Metadata Project Phase 1 Completed

Table of Contents

A couple of weeks ago we hit an exciting milestone, where all the initial work to implement the “metadata system” itself is now completed for the java agent. I started this work back in Feb/March, and it feels good to look back at what we have accomplished so far. There’s still a lot of work to do, but the foundation is now in place to build on, and I think it’s a good time to consider this a “phase 1 complete” moment, and reflect a bit.

I’ve been at Grafana for almost 4 months now, and throughout that time I have been consistently supported and encouraged to push this project forward. It’s been interesting to join an Observability company and start to see areas where this metadata can help improve the user experience with OpenTelemetry in Grafana products, and with our various teams who are still getting up to speed with OpenTelemetry.

Most of this blog post was written on a plane while flying back from a fun week in Belgium at an observability team offsite. One of the days we had a hackathon, and my team combined a few tools, including the Ecosystem Explorer (which is built on this metadata) to build a workflow that can analyze a Java application codebase, identify its instrumented libraries using its dependency tree, identify all the metrics emitted by those instrumentations, and then automatically generate an APM-like Grafana dashboard using the new Grafana Assistant. It was pretty cool (in my opinion), and demonstrates the utility of having this structured metadata about instrumentations.
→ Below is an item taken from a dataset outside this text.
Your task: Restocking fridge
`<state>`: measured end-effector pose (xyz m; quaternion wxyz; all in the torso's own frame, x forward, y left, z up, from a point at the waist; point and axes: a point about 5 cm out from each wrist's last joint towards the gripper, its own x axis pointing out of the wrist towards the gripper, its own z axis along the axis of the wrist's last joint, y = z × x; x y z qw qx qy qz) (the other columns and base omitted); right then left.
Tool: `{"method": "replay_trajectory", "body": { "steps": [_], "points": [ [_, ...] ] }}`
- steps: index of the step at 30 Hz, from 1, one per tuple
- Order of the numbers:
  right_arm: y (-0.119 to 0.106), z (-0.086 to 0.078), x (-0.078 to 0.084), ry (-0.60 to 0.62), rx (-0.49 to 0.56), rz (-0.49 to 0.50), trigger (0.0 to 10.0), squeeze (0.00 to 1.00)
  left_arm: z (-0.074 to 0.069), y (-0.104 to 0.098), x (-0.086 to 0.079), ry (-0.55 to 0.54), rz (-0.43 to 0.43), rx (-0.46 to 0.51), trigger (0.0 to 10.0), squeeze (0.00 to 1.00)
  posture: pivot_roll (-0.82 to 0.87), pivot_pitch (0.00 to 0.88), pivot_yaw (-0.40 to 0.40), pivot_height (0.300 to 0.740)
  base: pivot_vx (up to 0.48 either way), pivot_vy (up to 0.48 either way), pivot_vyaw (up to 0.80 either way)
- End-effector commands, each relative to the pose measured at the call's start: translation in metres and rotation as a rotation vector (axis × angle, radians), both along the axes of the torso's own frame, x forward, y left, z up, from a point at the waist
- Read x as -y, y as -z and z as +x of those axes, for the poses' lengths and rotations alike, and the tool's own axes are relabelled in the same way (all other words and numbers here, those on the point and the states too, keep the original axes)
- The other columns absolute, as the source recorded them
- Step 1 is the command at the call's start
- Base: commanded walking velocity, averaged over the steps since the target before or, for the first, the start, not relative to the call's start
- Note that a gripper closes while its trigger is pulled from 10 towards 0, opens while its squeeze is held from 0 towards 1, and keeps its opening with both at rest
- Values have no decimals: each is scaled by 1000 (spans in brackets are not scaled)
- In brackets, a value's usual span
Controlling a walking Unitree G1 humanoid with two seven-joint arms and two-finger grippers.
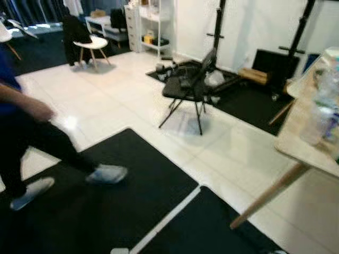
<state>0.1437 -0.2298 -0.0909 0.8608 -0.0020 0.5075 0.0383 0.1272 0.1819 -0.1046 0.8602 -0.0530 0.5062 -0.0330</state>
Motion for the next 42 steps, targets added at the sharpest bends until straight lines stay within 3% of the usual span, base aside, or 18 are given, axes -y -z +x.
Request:
{"method": "replay_trajectory", "body": {
  "steps": [1, 21, 25, 28, 33, 42],
  "points": [
    [2, -8, 7, 6, -27, -19, 10000, 0, -6, 2, 4, 6, -9, -25, 10000, 0, -78, 24, -4, 740, 322, 0, 0],
    [-1, -3, 3, -27, 15, 35, 10000, 0, -5, 2, 3, 7, -9, -21, 10000, 0, -77, 21, -1, 740, 315, 0, 0],
    [-1, -4, 2, -34, 11, 44, 10000, 0, -6, 2, 2, 6, -8, -23, 10000, 0, -77, 21, -1, 740, 309, 0, 712],
    [-1, -4, 2, -26, 13, 43, 10000, 0, -6, 2, 2, 6, -7, -25, 10000, 0, -77, 22, -1, 740, 311, 0, 712],
    [1, -8, 8, -13, -21, -42, 10000, 0, -7, 3, 2, 6, -7, -29, 10000, 0, -77, 22, -1, 740, 312, 0, 138],
    [2, -11, 8, 9, -50, -27, 10000, 0, -7, 3, 3, 8, -6, -31, 10000, 0, -79, 20, -2, 740, 311, 0, -178]
  ]
}}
These are some previous posts where I have written about this project, for more context:

Ok back to the topic of the “phase 1” milestone, let’s review what we’ve done so far.

Metadata Files

We defined and implemented a metadata.yaml schema for individual instrumentation modules to track various pieces of information. This involved:

  • Hashing out the various metadata attributes that would be useful, along with their definitions
  • Creating documentation explaining how to write these metadata files
  • Working through the 250+ modules to populate this information (still a work in progress)
  • Defining a set of “classifications” that can be used to group instrumentations by their general purpose
  • Defining a set of “features” that can be used to further classify instrumentations beyond the original 3 classifications
  • Incorporating a way to track the semantic conventions implemented for each instrumentation
  • Coming up with a way to define telemetry manually for instrumentation that might not have an easy way to generate it via tests

Here is what the schema looks like as of now:

description: "This instrumentation enables..."    # Description of the instrumentation module
semantic_conventions:                             # List of semantic conventions the instrumentation adheres to
  - HTTP_CLIENT_SPANS
  - DATABASE_CLIENT_SPANS
  - JVM_RUNTIME_METRICS
features:                                        # List of features this instrumentation provides
  - HTTP_ROUTE
  - CONTEXT_PROPAGATION
disabled_by_default: true                         # Defaults to `false`
classification: internal                          # instrumentation classification: library | internal | custom
library_link: https://...                         # URL to the library or framework's main website or documentation
configurations:
  - name: otel.instrumentation.common.db-statement-sanitizer.enabled
    description: Enables statement sanitization for database queries.
    type: boolean               # boolean | string | list | map
    default: true
override_telemetry: false                         # Set to true to ignore auto-generated .telemetry files
additional_telemetry:                             # Manually document telemetry metadata
  - when: "default"
    metrics:
      - name: "metric.name"
        description: "Metric description"
        type: "COUNTER"
        unit: "1"
        attributes:
          - name: "attribute.name"
            type: "STRING"
    spans:
      - span_kind: "CLIENT"
        attributes:
          - name: "span.attribute"
            type: "STRING"

This “schema” is still evolving, but I feel pretty good about where it is at this point. We are now starting to explore what similar metadata would (or already does) look like for other OpenTelemetry components, like the collector, javascript, and golang.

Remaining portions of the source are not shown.